__Task requirements__: Please return the full listing word for word, leaving out any pictures.

__Data below__:

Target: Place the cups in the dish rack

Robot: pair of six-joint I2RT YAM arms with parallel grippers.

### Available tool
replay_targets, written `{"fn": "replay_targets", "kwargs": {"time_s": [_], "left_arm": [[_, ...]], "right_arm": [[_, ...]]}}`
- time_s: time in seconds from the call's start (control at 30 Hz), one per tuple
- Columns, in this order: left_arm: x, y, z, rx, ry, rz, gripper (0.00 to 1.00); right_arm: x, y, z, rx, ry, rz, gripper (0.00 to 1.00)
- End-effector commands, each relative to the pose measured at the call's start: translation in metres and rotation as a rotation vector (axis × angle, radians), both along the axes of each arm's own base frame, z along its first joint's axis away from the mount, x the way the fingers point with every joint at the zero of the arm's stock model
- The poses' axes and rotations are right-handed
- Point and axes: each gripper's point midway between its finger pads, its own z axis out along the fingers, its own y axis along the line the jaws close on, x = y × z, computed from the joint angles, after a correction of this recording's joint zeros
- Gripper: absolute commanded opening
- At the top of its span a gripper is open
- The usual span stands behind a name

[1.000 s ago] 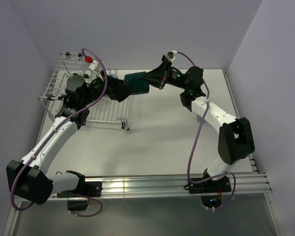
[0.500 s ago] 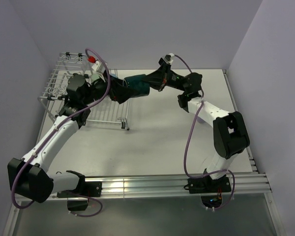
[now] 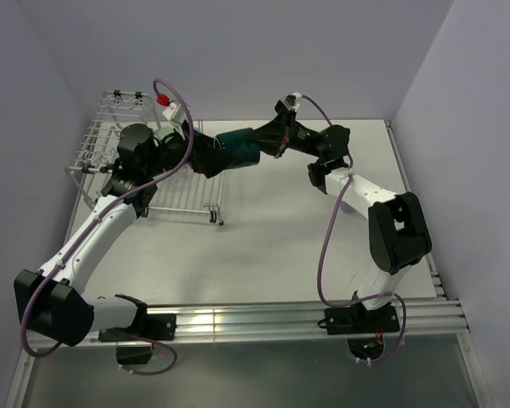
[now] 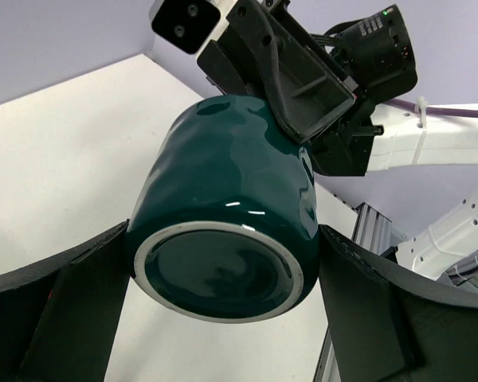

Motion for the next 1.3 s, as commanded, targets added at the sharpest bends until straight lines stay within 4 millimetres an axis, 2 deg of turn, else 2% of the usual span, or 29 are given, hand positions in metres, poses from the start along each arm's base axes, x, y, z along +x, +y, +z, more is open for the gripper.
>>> {"fn": "replay_targets", "kwargs": {"time_s": [0.0, 0.03, 0.2, 0.37, 0.53, 0.57, 0.6, 0.73, 0.93, 1.03, 1.13, 1.2, 1.23, 1.27], "left_arm": [[0.008, -0.008, -0.004, 0.019, -0.007, 0.012, 0.0], [0.007, -0.008, -0.002, 0.014, -0.007, 0.008, 0.0], [0.007, -0.003, 0.002, -0.001, -0.005, 0.046, 0.0], [0.011, 0.002, 0.006, -0.016, 0.009, 0.098, 0.0], [0.023, 0.011, 0.005, -0.01, 0.043, 0.178, 0.0], [0.025, 0.015, 0.005, -0.012, 0.05, 0.193, 0.0], [0.026, 0.017, 0.007, -0.015, 0.05, 0.199, 0.0], [0.032, 0.024, 0.009, -0.015, 0.077, 0.233, 0.0], [0.041, 0.034, 0.017, -0.013, 0.095, 0.272, 0.0], [0.044, 0.041, 0.014, 0.009, 0.134, 0.305, 0.0], [0.056, 0.056, 0.02, 0.03, 0.144, 0.377, 0.0], [0.063, 0.068, 0.011, 0.071, 0.197, 0.435, 0.0], [0.074, 0.075, 0.016, 0.082, 0.201, 0.491, 0.0], [0.075, 0.082, 0.004, 0.124, 0.251, 0.522, 0.0]], "right_arm": [[-0.039, 0.007, 0.029, 0.015, -0.064, 0.101, 0.18], [-0.037, 0.008, 0.026, 0.004, -0.086, 0.083, 0.25], [-0.03, 0.007, 0.025, -0.009, -0.103, 0.034, 0.4], [-0.022, 0.007, 0.018, -0.05, -0.111, -0.02, 0.41], [-0.008, 0.0, -0.001, -0.158, -0.099, -0.118, 0.42], [-0.005, -0.005, 0.0, -0.173, -0.107, -0.157, 0.41], [0.0, -0.007, -0.011, -0.22, -0.058, -0.177, 0.42], [0.016, -0.023, -0.027, -0.316, -0.082, -0.3, 0.43], [0.032, -0.049, -0.034, -0.414, -0.084, -0.446, 0.45], [0.042, -0.063, -0.04, -0.471, -0.078, -0.522, 0.45], [0.051, -0.08, -0.052, -0.527, -0.059, -0.592, 0.45], [0.052, -0.088, -0.058, -0.565, -0.059, -0.62, 0.45], [0.056, -0.094, -0.061, -0.588, -0.058, -0.657, 0.45], [0.055, -0.099, -0.063, -0.622, -0.071, -0.675, 0.45]]}}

__Solution to this problem__:
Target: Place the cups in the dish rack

Robot: pair of six-joint I2RT YAM arms with parallel grippers.

### Available tool
replay_targets, written `{"fn": "replay_targets", "kwargs": {"time_s": [_], "left_arm": [[_, ...]], "right_arm": [[_, ...]]}}`
- time_s: time in seconds from the call's start (control at 30 Hz), one per tuple
- Columns, in this order: left_arm: x, y, z, rx, ry, rz, gripper (0.00 to 1.00); right_arm: x, y, z, rx, ry, rz, gripper (0.00 to 1.00)
- End-effector commands, each relative to the pose measured at the call's start: translation in metres and rotation as a rotation vector (axis × angle, radians), both along the axes of each arm's own base frame, z along its first joint's axis away from the mount, x the way the fingers point with every joint at the zero of the arm's stock model
- The poses' axes and rotations are right-handed
- Point and axes: each gripper's point midway between its finger pads, its own z axis out along the fingers, its own y axis along the line the jaws close on, x = y × z, computed from the joint angles, after a correction of this recording's joint zeros
- Gripper: absolute commanded opening
- At the top of its span a gripper is open
- The usual span stands behind a name

[1.000 s ago] 
[0.500 s ago] 
[now] 
[now] 

Motion for the next 1.3 s, as commanded, targets added at the sharpest bends until straight lines stay within 4 millimetres an axis, 2 deg of turn, else 2% of the usual span, or 29 are given, hand positions in metres, poses from the start along each arm's base axes, x, y, z along +x, +y, +z, more is open for the gripper.
>>> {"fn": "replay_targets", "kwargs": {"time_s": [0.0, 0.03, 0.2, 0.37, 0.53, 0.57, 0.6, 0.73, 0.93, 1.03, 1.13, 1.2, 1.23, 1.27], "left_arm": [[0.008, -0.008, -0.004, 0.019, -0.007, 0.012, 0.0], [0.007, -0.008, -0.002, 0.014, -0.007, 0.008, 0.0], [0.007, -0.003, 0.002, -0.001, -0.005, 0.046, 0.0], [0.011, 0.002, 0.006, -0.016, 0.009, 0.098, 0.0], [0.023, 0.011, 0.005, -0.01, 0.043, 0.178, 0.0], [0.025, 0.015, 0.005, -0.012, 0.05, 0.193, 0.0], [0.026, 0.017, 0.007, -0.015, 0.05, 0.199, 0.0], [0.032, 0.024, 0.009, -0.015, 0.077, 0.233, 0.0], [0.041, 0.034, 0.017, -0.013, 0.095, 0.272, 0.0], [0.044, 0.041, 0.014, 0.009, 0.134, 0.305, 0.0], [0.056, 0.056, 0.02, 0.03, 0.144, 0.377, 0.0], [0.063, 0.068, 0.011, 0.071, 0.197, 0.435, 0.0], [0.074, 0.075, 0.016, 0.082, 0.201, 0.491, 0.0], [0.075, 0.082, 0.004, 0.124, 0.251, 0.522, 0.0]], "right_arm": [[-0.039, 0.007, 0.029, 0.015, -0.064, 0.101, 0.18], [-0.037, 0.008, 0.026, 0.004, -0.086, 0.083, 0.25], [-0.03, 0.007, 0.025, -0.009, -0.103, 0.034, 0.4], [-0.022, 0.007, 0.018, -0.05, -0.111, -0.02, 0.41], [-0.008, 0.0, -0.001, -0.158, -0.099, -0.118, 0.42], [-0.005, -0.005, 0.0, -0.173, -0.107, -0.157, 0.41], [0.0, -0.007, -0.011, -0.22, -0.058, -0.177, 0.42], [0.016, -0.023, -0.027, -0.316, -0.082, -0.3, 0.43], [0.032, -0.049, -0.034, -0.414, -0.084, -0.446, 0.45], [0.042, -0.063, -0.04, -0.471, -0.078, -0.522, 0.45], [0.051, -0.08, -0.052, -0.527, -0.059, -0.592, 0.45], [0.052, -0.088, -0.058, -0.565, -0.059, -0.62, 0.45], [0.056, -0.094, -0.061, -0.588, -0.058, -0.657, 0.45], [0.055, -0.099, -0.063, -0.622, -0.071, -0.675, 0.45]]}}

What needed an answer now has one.